I understand that this desire to know such a thing at compile time is why VLA arrays are prohibited (among other reasons).

Variable length arrays are not prohibited. The C++ standard does not require that implementations support them. However, the C++ standard allows extensions, and C++ implementations may support variable length arrays.

There is no impediment to implementing variable length arrays, as evidenced by the fact that an older version of the C standard required support and that some C and C++ implementations support them.

I've heard it explained that determining the size of the stack frame at compile-time can be useful for avoiding stack-overflow exceptions since you know exactly how much memory will be needed for a given function call ahead of time.

This is incorrect. A function can call other functions, and the functions called can be recursive and can be called programmatically. So, while the amount of stack memory needed solely for the direct data of the function can be known during compilation (in the absence of variable length arrays), the total memory needed for the function cannot always be known by the compiler. So the absence of variable length arrays is insufficient to avoid stack overflows in this way.

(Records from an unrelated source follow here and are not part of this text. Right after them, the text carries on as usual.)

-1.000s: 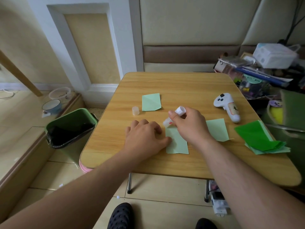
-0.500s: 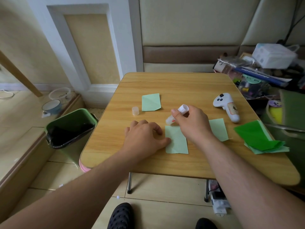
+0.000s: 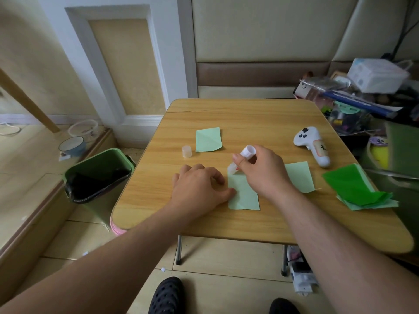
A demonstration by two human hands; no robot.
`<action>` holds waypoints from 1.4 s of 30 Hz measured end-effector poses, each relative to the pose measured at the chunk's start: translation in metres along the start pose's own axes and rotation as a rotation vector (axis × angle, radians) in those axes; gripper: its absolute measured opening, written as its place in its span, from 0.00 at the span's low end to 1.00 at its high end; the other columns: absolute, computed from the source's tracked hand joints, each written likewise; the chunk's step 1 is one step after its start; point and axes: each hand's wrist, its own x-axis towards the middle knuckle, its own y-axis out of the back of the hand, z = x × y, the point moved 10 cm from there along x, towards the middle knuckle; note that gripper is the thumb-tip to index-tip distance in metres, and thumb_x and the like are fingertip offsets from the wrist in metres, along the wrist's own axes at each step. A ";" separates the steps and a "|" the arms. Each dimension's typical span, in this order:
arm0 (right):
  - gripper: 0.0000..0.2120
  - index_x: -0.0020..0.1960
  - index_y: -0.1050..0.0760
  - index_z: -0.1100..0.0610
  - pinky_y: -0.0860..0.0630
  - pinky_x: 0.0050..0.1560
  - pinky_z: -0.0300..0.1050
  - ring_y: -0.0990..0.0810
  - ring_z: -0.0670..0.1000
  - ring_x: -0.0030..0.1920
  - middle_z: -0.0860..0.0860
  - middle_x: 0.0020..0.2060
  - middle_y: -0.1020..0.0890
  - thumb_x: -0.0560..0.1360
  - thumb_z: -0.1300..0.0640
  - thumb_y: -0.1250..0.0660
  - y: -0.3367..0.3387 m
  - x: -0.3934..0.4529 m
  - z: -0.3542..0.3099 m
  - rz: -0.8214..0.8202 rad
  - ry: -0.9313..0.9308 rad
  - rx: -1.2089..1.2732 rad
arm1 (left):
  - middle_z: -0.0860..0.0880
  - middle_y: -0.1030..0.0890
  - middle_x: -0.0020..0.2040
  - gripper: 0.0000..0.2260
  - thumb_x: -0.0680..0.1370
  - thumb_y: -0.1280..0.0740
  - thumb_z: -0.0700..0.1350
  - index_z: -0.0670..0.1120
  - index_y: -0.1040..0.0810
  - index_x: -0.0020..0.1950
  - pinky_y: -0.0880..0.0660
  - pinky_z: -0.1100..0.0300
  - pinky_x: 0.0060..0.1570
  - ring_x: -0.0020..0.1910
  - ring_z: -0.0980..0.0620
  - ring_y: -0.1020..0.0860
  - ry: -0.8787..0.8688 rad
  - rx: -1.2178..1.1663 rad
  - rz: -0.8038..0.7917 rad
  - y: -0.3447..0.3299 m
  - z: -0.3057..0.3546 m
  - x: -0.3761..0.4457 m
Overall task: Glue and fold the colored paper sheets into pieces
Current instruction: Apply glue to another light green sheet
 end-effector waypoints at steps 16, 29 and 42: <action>0.13 0.42 0.21 0.53 0.33 0.32 0.31 0.22 0.40 0.37 0.34 0.30 0.19 0.82 0.48 0.34 0.034 0.007 0.016 0.036 -0.013 -0.152 | 0.59 0.26 0.51 0.17 0.70 0.32 0.68 0.63 0.23 0.55 0.33 0.51 0.61 0.57 0.51 0.33 -0.043 0.012 -0.051 -0.002 0.008 -0.006; 0.13 0.47 0.21 0.50 0.33 0.36 0.37 0.22 0.38 0.40 0.40 0.38 0.17 0.81 0.41 0.34 0.003 0.000 0.003 0.005 -0.019 0.001 | 0.60 0.27 0.50 0.14 0.73 0.32 0.66 0.67 0.21 0.57 0.32 0.49 0.61 0.56 0.50 0.31 -0.111 -0.003 -0.055 -0.004 0.013 -0.007; 0.15 0.52 0.21 0.52 0.32 0.39 0.40 0.20 0.48 0.46 0.44 0.43 0.15 0.81 0.41 0.34 0.015 0.005 0.018 0.016 -0.027 -0.068 | 0.60 0.25 0.47 0.17 0.71 0.30 0.66 0.65 0.20 0.58 0.34 0.52 0.57 0.55 0.51 0.30 -0.127 -0.008 -0.089 -0.002 0.014 -0.004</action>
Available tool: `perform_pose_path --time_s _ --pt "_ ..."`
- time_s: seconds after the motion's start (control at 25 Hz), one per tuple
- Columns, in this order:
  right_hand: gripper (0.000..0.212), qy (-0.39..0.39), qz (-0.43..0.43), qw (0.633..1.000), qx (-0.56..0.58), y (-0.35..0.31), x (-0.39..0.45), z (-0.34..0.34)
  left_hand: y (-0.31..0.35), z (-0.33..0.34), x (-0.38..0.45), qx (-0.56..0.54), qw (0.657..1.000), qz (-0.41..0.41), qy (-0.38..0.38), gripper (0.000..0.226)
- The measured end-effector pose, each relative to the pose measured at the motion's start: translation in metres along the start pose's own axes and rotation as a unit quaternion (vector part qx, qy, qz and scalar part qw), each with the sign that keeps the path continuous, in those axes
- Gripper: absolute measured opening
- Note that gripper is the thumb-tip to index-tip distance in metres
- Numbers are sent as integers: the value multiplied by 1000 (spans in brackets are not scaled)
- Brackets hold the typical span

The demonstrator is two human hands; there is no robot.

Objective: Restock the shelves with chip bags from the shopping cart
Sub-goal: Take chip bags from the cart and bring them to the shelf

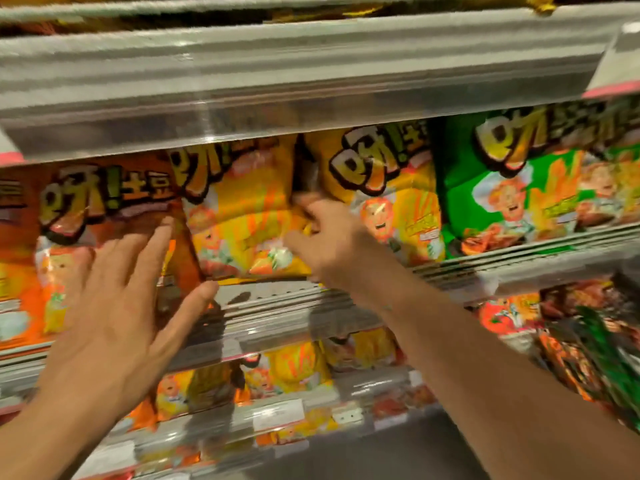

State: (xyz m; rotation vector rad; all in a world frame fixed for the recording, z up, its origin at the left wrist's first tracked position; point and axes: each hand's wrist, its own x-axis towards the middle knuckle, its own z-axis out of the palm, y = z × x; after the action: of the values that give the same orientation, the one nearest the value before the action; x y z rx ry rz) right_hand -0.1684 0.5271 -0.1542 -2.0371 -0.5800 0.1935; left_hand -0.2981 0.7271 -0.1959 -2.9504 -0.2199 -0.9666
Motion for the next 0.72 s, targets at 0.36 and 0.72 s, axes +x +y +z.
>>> perform_pose_path --time_s 0.36,0.72 --pt "32 324 -223 883 -257 28 -46 -11 63 22 43 -21 998 58 -5 76" --pt "47 190 -216 895 -341 54 -37 -34 98 5 60 -7 992 -112 -66 79"
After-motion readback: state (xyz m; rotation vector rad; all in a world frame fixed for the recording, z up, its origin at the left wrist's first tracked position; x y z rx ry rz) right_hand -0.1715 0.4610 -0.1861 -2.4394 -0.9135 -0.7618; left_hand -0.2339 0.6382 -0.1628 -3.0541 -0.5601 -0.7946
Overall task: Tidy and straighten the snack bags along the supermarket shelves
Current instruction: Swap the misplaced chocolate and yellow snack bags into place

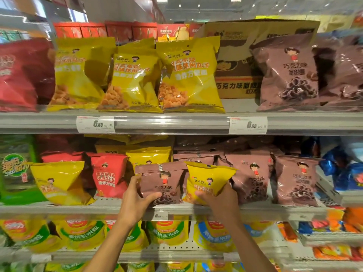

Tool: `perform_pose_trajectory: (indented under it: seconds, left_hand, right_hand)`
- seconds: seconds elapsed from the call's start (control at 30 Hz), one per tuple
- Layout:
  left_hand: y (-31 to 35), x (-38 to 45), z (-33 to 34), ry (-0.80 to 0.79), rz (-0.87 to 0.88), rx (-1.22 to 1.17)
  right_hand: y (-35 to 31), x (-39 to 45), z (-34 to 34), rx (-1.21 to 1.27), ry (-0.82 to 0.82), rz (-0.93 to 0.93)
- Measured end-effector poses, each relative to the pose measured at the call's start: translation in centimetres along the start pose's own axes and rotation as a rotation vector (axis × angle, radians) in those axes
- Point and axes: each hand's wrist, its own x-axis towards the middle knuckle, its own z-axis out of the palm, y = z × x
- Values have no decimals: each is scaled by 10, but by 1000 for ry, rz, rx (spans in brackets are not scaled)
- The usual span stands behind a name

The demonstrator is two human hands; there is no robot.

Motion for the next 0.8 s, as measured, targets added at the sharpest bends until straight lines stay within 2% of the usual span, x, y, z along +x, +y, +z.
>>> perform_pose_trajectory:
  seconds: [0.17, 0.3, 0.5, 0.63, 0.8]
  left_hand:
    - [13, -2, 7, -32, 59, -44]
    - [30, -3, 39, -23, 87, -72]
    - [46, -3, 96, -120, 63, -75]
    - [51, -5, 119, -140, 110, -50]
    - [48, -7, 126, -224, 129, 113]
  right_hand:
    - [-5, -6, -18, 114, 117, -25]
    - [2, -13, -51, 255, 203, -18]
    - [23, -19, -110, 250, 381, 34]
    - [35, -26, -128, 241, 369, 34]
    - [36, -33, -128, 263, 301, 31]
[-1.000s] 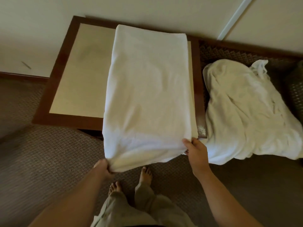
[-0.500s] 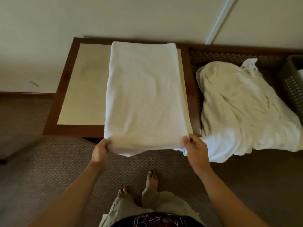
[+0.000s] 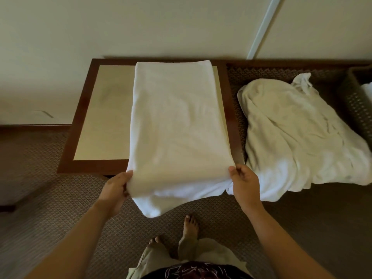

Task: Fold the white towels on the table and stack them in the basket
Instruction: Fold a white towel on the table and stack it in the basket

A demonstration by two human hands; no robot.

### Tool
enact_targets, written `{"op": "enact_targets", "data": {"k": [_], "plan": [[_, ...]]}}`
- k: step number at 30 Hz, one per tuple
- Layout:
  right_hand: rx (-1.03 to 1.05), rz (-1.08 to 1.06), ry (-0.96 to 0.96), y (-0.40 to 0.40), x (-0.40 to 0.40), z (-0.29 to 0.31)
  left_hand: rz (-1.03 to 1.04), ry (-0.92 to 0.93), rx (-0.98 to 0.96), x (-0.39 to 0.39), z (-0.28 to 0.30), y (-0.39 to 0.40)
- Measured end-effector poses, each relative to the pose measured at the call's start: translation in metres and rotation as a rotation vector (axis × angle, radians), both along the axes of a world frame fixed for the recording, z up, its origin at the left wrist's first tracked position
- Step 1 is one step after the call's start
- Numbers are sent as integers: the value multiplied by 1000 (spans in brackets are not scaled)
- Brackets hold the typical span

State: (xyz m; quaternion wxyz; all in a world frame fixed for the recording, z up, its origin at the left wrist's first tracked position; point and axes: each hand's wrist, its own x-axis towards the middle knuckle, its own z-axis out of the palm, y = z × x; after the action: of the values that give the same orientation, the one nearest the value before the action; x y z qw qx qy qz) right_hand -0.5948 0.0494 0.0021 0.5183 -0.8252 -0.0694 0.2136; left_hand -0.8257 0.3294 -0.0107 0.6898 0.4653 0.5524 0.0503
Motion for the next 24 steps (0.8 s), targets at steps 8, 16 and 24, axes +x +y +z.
{"op": "enact_targets", "data": {"k": [8, 16, 24], "plan": [[-137, -49, 178, -1, -2, -26, 106, 102, 104, 4, -6, -15], [-89, -78, -73, -2, -4, -24, 163, 86, 237, 8, -5, -21], [-74, -93, -32, -8, 0, -20, 127, -14, -93, 7, 1, -9]]}}
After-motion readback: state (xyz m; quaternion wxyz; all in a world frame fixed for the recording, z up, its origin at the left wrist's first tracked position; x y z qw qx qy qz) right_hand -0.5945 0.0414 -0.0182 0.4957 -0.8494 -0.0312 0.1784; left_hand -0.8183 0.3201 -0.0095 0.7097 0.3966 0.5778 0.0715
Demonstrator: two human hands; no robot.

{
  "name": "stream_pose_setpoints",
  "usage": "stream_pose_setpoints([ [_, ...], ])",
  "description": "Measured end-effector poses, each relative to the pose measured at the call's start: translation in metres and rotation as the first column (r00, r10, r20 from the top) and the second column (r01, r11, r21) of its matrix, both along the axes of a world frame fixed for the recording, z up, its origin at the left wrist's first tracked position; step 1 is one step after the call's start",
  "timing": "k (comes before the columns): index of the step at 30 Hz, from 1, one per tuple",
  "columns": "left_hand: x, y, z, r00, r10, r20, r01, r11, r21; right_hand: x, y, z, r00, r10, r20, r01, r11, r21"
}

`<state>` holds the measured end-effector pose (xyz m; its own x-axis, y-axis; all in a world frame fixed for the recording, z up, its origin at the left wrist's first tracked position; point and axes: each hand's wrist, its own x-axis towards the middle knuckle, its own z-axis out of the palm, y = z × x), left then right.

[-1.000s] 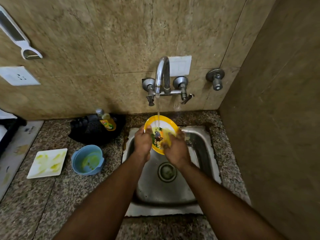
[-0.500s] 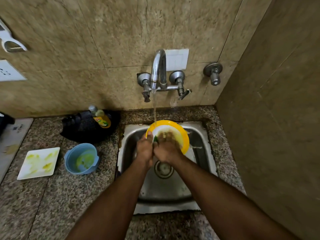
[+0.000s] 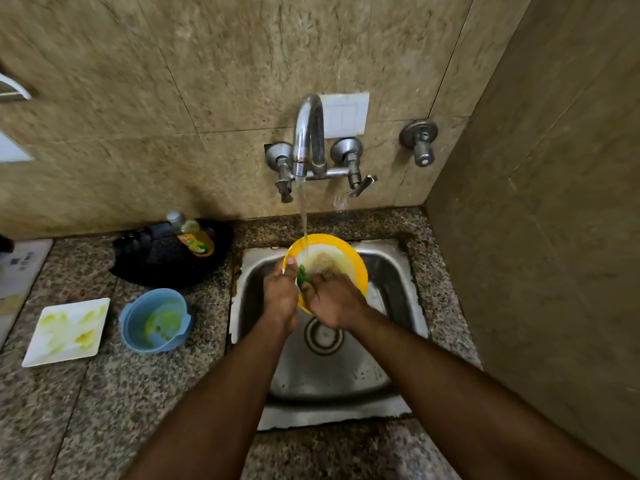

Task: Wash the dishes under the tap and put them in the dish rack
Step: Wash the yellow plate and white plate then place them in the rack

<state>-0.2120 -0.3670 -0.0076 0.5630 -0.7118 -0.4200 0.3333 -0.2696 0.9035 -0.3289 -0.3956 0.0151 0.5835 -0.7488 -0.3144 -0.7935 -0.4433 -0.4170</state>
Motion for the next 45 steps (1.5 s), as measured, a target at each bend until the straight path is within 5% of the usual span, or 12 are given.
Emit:
stream_pose_setpoints([
  [7, 0.019, 0.000, 0.015, 0.997, 0.071, 0.020, -0.069, 0.995, -0.077, 0.000, 0.016, -0.001, 0.901, 0.132, 0.413, -0.188, 0.977, 0.100],
  [16, -0.007, 0.006, 0.008, 0.997, 0.054, -0.056, -0.060, 0.993, -0.103, 0.006, 0.006, -0.008, 0.998, -0.052, -0.029, 0.050, 0.997, -0.059],
  [23, -0.011, -0.007, 0.020, 0.975, 0.182, 0.128, -0.166, 0.978, -0.127, 0.009, 0.019, -0.008, 0.975, -0.191, -0.112, 0.189, 0.982, -0.023],
  [29, 0.005, -0.001, 0.013, 0.927, 0.189, 0.325, -0.166, 0.981, -0.097, 0.009, 0.045, 0.004, 0.952, -0.201, 0.229, 0.180, 0.977, 0.110],
  [37, -0.014, 0.011, 0.020, 0.949, 0.098, 0.299, -0.075, 0.993, -0.088, 0.020, 0.007, -0.002, 0.956, -0.289, -0.055, 0.292, 0.953, 0.075],
  [45, 0.009, 0.000, 0.031, 0.993, 0.088, 0.078, -0.080, 0.992, -0.098, 0.027, -0.008, -0.009, 0.941, 0.103, 0.321, -0.124, 0.991, 0.047],
])
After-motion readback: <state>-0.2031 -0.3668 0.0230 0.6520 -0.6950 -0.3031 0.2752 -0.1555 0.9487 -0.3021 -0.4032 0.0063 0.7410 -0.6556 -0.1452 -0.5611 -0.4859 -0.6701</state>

There is less need for variable length arrays in C++ because C++ provides other features for dynamic data structures, so we may conjecture the C++ committee has not found variable length arrays to be sufficiently valuable in C++ to require supporting them.

2
anatolyg On

I think the question you really want to ask is why C++ doesn't have VLA in its spec. I agree with the existing answer that there is a good alternative (vector).

In addition, VLA types mess up the C++ type system. Their size is not a compile-time constant, which is unthinkable in the much more developed C++ type system. How would overload resolution work with VLA types? Could you use sizeof in SFINAE constructs? How would default constructors be generated? I think you could answer all these questions, but doing that would require much thought, inevitably generate bugs and reduce flexibility for future changes. All that for small gain: you could use VLA instead of vector or alloca. Yay. Not.